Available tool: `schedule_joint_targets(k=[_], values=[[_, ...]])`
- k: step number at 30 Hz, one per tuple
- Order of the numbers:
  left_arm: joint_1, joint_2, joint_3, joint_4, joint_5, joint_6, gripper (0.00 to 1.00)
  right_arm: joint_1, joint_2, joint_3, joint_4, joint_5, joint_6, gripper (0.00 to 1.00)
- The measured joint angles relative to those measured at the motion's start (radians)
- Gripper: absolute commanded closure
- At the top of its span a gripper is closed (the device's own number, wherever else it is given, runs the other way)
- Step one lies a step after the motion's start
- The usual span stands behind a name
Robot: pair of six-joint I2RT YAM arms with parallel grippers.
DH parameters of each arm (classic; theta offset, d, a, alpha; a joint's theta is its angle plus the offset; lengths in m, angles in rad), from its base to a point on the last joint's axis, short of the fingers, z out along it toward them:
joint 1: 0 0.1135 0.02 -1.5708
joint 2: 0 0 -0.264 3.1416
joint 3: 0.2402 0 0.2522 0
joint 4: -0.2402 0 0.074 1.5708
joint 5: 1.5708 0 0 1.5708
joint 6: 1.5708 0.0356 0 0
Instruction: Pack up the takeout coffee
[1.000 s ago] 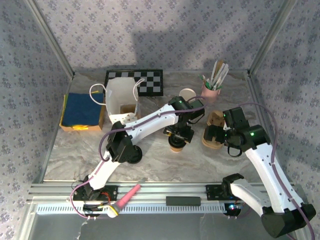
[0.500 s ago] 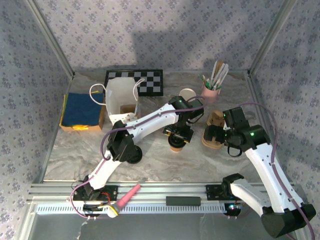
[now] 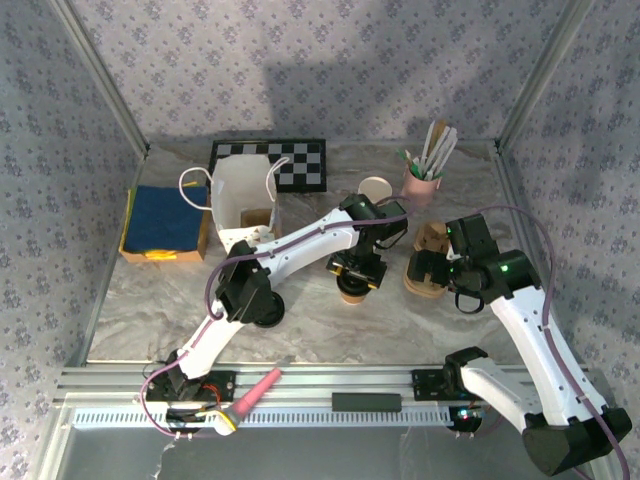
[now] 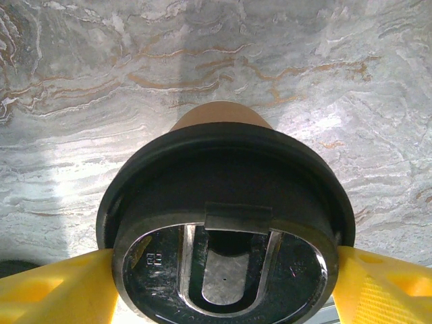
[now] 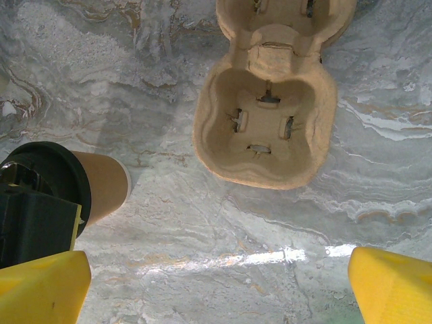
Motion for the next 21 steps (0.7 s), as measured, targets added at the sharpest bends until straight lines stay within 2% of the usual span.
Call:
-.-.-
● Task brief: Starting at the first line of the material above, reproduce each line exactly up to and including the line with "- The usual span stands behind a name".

● Exercise result:
Available tool: `schedule_joint_targets(k=[_], values=[[_, ...]])`
- k: step number at 30 Hz, one per tuple
- Order of the numbers:
  left_arm: joint_1, joint_2, joint_3, joint_4, joint_5, joint_6, gripper (0.00 to 1.00)
  right_arm: joint_1, joint_2, joint_3, joint_4, joint_5, joint_6, gripper (0.00 to 1.00)
- The measured joint angles relative to those measured at the motion's start (radians)
- Gripper: absolute commanded closure
- At the top of its span a gripper is closed (the device's own number, wherever else it is given, runs the other way)
- Step one lies a step after the motion's start
- The usual span stands behind a name

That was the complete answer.